Cerca de 67% dos entrevistados na pesquisa de quatro dias – incluindo 44% dos republicanos e 85% dos democratas – disseram esperar que os preços da gasolina nos EUA aumentem no próximo ano.
Ataques Militares e Expectativas
A pesquisa aponta que 60% dos norte-americanos esperam que o envolvimento militar dos EUA no Irã ‘continue por um longo período de tempo’.

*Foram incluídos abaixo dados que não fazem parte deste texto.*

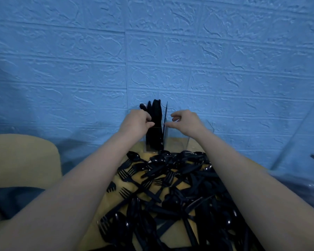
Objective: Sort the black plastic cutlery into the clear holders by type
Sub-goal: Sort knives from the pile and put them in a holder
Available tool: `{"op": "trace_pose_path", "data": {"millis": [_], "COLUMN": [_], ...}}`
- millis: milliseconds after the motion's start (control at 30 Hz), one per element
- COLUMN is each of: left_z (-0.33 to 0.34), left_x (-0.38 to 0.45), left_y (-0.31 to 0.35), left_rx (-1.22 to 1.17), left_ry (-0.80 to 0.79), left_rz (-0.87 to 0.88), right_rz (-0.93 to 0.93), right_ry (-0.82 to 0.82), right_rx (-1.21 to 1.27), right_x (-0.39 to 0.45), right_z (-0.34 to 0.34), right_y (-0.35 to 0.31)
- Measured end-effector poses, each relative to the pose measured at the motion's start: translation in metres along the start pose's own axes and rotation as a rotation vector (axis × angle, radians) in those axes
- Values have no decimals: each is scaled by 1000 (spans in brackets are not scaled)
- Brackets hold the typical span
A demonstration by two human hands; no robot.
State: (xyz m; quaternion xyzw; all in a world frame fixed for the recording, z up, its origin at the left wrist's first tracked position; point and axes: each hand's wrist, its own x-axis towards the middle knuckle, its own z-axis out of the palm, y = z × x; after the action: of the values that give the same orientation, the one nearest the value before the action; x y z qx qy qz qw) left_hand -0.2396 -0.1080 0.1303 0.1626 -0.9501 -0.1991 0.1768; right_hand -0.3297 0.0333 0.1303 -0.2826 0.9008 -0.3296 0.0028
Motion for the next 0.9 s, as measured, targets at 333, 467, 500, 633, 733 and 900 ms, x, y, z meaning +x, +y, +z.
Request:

Em 28 de fevereiro, forças americanas e israelenses lançaram ataques coordenados contra o Irã.
A pesquisa Reuters/Ipsos constatou que 29% dos americanos aprovam os ataques, um pouco acima dos 27% registrados em uma pesquisa anterior da Reuters/Ipsos, realizada logo após o início da campanha militar. Ambas as pesquisas têm margem de erro de cerca de 3 pontos percentuais.
Implicações Políticas
A pesquisa destaca os riscos políticos para o Partido Republicano antes das eleições de meio de mandato, em novembro. Os democratas esperam assumir o controle de pelo menos uma Casa do Congresso do partido de Trump.
Cerca de 64% dos participantes da pesquisa – incluindo um em cada quatro republicanos e nove em cada dez democratas – responderam que Trump não explicou claramente os objetivos do envolvimento militar dos EUA.
Impacto Econômico
Desde os ataques contra o Irã, os preços da gasolina nos EUA subiram cerca de US$0,50 por galão, e pelo menos sete soldados norte-americanos foram mortos.
Os preços da energia subiram em todo o país e internacionalmente, inclusive durante o fim de semana em que a pesquisa Reuters/Ipsos foi realizada.
Analistas preveem semanas ou meses de aumento nos preços dos combustíveis em todo o mundo.
Quarenta e nove por cento dos norte-americanos – incluindo um terço dos republicanos e dois terços dos democratas – acreditam que a guerra no Irã terá um impacto negativo em suas finanças pessoais.
A pesquisa Reuters/Ipsos foi realizada online e entrevistou 1.021 adultos norte-americanos.